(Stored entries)

Start of Block

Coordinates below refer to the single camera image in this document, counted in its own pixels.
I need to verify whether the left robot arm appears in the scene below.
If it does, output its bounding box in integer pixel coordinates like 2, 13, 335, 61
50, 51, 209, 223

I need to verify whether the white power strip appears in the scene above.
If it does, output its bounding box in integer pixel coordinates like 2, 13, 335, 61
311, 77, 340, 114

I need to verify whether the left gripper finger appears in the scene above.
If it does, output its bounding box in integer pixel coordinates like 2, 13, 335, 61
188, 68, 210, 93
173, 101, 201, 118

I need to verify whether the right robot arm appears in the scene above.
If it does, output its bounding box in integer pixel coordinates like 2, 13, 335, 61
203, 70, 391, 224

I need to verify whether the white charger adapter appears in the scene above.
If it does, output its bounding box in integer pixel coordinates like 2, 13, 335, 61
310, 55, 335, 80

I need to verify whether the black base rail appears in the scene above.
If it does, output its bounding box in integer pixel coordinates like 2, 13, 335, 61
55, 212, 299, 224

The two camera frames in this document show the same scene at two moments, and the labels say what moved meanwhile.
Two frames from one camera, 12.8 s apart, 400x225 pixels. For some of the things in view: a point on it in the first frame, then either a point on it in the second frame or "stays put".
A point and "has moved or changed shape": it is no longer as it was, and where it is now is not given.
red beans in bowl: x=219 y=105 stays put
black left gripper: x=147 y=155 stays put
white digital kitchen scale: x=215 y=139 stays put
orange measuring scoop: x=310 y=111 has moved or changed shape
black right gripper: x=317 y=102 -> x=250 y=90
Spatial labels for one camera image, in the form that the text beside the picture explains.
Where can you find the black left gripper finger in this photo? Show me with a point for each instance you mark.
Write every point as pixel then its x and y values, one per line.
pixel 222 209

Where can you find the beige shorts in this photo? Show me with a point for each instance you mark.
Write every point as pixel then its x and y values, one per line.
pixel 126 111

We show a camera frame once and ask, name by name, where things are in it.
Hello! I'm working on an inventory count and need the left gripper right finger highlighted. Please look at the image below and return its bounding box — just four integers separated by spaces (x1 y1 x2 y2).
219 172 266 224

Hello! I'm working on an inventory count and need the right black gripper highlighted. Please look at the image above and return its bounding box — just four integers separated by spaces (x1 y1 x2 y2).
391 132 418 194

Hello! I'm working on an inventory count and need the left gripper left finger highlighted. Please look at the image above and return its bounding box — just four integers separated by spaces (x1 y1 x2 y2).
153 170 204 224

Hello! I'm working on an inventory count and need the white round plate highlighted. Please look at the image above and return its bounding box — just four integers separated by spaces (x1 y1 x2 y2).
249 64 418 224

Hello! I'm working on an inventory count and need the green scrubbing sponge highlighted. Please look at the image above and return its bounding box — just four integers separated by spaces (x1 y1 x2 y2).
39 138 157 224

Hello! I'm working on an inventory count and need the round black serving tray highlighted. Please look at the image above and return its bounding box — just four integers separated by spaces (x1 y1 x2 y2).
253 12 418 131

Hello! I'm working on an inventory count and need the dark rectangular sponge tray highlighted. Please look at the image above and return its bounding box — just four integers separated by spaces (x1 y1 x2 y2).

End of Block

## Problem statement
The records above should be copied out again in full, exactly as they appear.

## Output for this exercise
Coordinates below refer to the single camera image in this document, counted in its own pixels.
I need to verify whether the left robot arm appears in the scene below.
If it does, output its bounding box in integer pixel coordinates like 2, 13, 335, 61
50, 51, 209, 223

I need to verify whether the white power strip appears in the scene above.
If it does, output its bounding box in integer pixel coordinates like 2, 13, 335, 61
311, 77, 340, 114

I need to verify whether the left gripper finger appears in the scene above.
If it does, output its bounding box in integer pixel coordinates like 2, 13, 335, 61
188, 68, 210, 93
173, 101, 201, 118

I need to verify whether the right robot arm appears in the scene above.
If it does, output its bounding box in integer pixel coordinates like 2, 13, 335, 61
203, 70, 391, 224

I need to verify whether the white charger adapter appears in the scene above.
If it does, output its bounding box in integer pixel coordinates like 2, 13, 335, 61
310, 55, 335, 80

I need to verify whether the black base rail appears in the scene above.
If it does, output its bounding box in integer pixel coordinates like 2, 13, 335, 61
55, 212, 299, 224

The two camera frames in this document show the same scene at two moments, and the labels say what moved meanwhile.
Two frames from one camera, 12.8 s apart, 400x225 pixels. For some of the things in view: a point on it in the first frame, then either a point on it in the second frame or "stays put".
A point and "has moved or changed shape": it is no longer as it was, and where it is now is not given.
red beans in bowl: x=219 y=105 stays put
black left gripper: x=147 y=155 stays put
white digital kitchen scale: x=215 y=139 stays put
orange measuring scoop: x=310 y=111 has moved or changed shape
black right gripper: x=317 y=102 -> x=250 y=90
Spatial labels for one camera image, in the form that the text beside the picture explains.
Where can you find the black left gripper finger in this photo? Show me with a point for each instance you mark.
Write every point as pixel then its x and y values, one per line.
pixel 222 209

Where can you find the beige shorts in this photo? Show me with a point for each instance you mark.
Write every point as pixel then its x and y values, one per line.
pixel 126 111

We show a camera frame once and ask, name by name, where things are in it.
Hello! I'm working on an inventory count and need the left gripper right finger highlighted. Please look at the image below and return its bounding box — just four integers separated by spaces (x1 y1 x2 y2).
219 172 266 224

Hello! I'm working on an inventory count and need the right black gripper highlighted. Please look at the image above and return its bounding box — just four integers separated by spaces (x1 y1 x2 y2).
391 132 418 194

Hello! I'm working on an inventory count and need the left gripper left finger highlighted. Please look at the image above and return its bounding box — just four integers separated by spaces (x1 y1 x2 y2).
153 170 204 224

Hello! I'm working on an inventory count and need the white round plate highlighted. Please look at the image above and return its bounding box — just four integers separated by spaces (x1 y1 x2 y2).
249 64 418 224

Hello! I'm working on an inventory count and need the green scrubbing sponge highlighted. Please look at the image above and return its bounding box — just four integers separated by spaces (x1 y1 x2 y2).
39 138 157 224

Hello! I'm working on an inventory count and need the round black serving tray highlighted. Please look at the image above and return its bounding box — just four integers separated by spaces (x1 y1 x2 y2).
253 12 418 131

Hello! I'm working on an inventory count and need the dark rectangular sponge tray highlighted. Please look at the image above and return its bounding box — just four integers separated by spaces (x1 y1 x2 y2).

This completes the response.